Keyword search on "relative": report each line of the records that contains it.

(Material shown begins)

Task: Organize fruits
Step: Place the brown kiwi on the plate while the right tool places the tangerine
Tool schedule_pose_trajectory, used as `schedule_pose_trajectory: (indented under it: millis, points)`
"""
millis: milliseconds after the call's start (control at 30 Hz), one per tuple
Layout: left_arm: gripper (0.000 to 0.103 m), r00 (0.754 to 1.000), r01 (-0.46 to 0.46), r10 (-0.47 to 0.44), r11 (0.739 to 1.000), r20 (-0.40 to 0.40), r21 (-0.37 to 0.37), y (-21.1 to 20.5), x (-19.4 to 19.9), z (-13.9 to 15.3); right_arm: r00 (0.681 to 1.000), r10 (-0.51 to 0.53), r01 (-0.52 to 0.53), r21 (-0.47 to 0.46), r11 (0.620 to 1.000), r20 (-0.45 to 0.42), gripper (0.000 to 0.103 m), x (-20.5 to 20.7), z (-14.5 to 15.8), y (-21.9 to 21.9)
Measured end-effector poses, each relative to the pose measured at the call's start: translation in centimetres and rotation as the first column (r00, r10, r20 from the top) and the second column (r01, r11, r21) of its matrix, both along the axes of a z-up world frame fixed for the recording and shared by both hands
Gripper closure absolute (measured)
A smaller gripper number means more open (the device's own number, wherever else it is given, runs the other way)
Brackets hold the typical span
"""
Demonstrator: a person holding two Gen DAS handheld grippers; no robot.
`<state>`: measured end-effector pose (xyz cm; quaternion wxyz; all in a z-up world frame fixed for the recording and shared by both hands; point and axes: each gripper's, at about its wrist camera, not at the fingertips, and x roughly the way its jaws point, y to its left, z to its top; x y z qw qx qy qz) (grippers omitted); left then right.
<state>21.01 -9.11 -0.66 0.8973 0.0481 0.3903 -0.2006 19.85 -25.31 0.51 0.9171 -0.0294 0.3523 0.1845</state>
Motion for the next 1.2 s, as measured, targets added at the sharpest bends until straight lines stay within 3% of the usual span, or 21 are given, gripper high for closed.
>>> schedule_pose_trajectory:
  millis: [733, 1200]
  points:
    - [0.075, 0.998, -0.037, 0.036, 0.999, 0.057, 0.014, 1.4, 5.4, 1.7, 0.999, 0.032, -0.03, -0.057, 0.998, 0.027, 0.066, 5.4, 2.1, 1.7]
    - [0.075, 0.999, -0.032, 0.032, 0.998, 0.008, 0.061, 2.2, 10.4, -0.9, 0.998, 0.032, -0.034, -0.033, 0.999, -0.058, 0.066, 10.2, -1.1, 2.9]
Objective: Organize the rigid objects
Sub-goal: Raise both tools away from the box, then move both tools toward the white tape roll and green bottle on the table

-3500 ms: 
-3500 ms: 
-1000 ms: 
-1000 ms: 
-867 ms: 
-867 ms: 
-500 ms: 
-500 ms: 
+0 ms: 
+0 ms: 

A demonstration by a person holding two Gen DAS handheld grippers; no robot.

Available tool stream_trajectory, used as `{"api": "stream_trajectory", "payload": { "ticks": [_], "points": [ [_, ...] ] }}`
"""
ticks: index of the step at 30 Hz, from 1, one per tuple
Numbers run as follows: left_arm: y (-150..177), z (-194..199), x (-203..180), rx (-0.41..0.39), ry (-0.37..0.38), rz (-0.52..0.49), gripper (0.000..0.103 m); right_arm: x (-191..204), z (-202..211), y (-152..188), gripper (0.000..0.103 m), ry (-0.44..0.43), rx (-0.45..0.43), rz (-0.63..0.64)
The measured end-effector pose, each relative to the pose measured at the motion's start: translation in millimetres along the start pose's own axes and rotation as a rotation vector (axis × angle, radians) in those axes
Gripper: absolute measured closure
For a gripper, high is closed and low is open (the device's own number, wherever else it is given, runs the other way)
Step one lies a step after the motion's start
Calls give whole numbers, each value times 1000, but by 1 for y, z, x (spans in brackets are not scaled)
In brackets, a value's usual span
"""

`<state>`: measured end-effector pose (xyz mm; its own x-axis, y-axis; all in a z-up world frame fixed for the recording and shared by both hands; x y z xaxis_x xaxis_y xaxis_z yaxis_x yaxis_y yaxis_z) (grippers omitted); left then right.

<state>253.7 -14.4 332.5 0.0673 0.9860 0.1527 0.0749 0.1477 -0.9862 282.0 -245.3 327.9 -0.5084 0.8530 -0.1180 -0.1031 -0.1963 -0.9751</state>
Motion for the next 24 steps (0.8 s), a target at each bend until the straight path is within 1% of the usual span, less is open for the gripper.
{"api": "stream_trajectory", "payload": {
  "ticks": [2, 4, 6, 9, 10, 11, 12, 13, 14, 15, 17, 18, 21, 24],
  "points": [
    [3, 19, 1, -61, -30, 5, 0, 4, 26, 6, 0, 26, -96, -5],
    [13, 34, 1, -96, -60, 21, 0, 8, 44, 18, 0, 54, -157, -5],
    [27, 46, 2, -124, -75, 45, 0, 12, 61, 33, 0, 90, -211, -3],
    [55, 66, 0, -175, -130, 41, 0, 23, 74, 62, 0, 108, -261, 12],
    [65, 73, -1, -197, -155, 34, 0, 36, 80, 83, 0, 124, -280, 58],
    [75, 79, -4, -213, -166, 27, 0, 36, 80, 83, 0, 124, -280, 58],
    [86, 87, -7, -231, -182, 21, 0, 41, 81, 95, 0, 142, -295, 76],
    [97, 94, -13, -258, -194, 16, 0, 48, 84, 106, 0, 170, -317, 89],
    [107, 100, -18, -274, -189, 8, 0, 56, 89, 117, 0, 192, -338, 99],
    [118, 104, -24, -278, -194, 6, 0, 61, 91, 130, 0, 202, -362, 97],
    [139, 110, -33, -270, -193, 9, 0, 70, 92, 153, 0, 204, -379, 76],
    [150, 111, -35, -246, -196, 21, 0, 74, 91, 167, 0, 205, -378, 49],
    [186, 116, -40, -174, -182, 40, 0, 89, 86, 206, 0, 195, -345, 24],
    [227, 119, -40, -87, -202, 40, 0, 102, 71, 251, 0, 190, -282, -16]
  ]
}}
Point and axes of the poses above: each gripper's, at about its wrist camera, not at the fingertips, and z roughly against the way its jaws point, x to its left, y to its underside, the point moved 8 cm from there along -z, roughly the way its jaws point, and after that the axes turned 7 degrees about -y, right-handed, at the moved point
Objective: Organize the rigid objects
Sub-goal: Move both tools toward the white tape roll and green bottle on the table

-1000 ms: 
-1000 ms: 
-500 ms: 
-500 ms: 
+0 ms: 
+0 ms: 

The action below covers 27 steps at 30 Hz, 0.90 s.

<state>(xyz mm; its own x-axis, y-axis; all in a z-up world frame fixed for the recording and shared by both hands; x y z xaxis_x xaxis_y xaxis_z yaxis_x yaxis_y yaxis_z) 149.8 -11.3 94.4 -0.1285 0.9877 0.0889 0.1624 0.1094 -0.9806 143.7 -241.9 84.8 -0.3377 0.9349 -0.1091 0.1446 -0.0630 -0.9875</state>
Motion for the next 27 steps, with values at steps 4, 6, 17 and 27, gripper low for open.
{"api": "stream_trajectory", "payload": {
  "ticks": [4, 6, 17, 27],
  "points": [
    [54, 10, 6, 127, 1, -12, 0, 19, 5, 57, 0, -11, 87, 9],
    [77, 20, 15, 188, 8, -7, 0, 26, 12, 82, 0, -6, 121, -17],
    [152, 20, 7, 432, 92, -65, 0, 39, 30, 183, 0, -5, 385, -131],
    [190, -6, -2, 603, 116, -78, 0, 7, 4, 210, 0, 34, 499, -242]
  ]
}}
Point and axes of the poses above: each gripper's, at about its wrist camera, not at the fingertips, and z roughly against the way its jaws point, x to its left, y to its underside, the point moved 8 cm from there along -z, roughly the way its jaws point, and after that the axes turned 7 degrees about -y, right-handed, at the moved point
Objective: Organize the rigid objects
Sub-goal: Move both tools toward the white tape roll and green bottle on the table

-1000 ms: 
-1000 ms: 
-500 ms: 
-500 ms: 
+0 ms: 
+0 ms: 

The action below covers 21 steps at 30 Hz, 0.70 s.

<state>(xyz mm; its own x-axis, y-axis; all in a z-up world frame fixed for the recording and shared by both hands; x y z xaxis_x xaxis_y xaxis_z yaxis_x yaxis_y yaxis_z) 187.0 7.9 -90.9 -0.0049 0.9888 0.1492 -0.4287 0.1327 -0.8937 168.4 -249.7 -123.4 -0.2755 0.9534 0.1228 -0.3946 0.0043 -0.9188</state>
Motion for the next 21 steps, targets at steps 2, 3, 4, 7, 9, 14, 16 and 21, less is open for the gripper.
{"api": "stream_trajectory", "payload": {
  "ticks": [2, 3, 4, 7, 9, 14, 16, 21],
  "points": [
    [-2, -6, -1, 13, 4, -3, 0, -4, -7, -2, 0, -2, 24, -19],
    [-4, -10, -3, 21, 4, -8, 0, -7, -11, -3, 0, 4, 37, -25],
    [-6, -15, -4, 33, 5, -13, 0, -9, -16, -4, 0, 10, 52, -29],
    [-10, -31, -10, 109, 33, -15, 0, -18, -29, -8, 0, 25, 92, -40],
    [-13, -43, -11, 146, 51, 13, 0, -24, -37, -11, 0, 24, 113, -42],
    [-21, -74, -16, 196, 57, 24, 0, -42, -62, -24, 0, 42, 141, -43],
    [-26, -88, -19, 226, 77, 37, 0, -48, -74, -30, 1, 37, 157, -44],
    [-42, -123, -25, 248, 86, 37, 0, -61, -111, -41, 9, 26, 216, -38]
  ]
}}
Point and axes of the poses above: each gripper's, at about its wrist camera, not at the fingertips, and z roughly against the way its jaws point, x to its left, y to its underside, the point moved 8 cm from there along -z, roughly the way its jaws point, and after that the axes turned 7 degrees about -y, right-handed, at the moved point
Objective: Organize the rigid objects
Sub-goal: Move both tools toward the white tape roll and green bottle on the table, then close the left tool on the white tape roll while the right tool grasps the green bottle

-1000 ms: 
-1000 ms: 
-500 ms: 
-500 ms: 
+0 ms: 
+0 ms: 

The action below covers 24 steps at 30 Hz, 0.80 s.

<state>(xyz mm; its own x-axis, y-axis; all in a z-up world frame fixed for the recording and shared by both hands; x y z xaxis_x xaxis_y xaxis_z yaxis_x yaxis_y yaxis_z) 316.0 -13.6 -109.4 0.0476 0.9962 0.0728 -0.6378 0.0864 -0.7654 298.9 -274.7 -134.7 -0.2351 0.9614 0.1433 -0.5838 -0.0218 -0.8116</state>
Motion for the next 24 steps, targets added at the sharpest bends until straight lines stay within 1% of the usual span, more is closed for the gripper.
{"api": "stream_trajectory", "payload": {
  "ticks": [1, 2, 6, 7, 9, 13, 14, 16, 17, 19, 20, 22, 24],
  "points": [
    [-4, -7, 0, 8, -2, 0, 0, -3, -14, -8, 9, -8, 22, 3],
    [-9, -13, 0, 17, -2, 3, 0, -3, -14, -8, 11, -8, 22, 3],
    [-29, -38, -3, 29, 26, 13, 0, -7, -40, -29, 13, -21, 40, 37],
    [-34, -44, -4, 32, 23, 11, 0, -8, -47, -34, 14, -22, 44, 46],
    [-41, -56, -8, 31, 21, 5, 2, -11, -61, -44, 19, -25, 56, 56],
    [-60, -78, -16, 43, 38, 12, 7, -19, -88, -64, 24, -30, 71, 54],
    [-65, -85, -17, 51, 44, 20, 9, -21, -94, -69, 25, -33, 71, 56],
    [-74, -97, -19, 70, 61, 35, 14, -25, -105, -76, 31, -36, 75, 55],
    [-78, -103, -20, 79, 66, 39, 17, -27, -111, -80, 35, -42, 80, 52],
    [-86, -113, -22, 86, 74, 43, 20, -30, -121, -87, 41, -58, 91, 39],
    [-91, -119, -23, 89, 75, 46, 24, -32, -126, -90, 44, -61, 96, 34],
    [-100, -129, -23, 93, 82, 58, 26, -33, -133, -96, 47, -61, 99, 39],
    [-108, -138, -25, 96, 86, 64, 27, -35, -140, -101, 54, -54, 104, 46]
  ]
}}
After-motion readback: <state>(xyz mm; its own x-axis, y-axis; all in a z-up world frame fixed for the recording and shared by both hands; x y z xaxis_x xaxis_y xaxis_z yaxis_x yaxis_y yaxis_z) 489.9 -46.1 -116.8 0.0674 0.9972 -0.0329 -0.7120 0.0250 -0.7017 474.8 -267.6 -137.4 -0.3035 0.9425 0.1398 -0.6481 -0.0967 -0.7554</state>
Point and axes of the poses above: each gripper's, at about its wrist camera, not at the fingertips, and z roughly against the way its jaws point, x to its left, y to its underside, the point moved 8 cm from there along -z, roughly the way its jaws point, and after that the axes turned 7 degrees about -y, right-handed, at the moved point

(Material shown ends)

■ **Answer space**
Measured end-effector poses, each relative to the pose measured at the call's start: translation in centimetres and rotation as the first column (r00, r10, r20 from the top) and the second column (r01, r11, r21) of its matrix, both along the axes of a z-up world frame fixed for the recording and shared by both hands
The measured end-effector pose, each relative to the pose measured at the motion's start: translation in millimetres along the start pose's own axes and rotation as a rotation vector (axis × angle, radians) in those axes

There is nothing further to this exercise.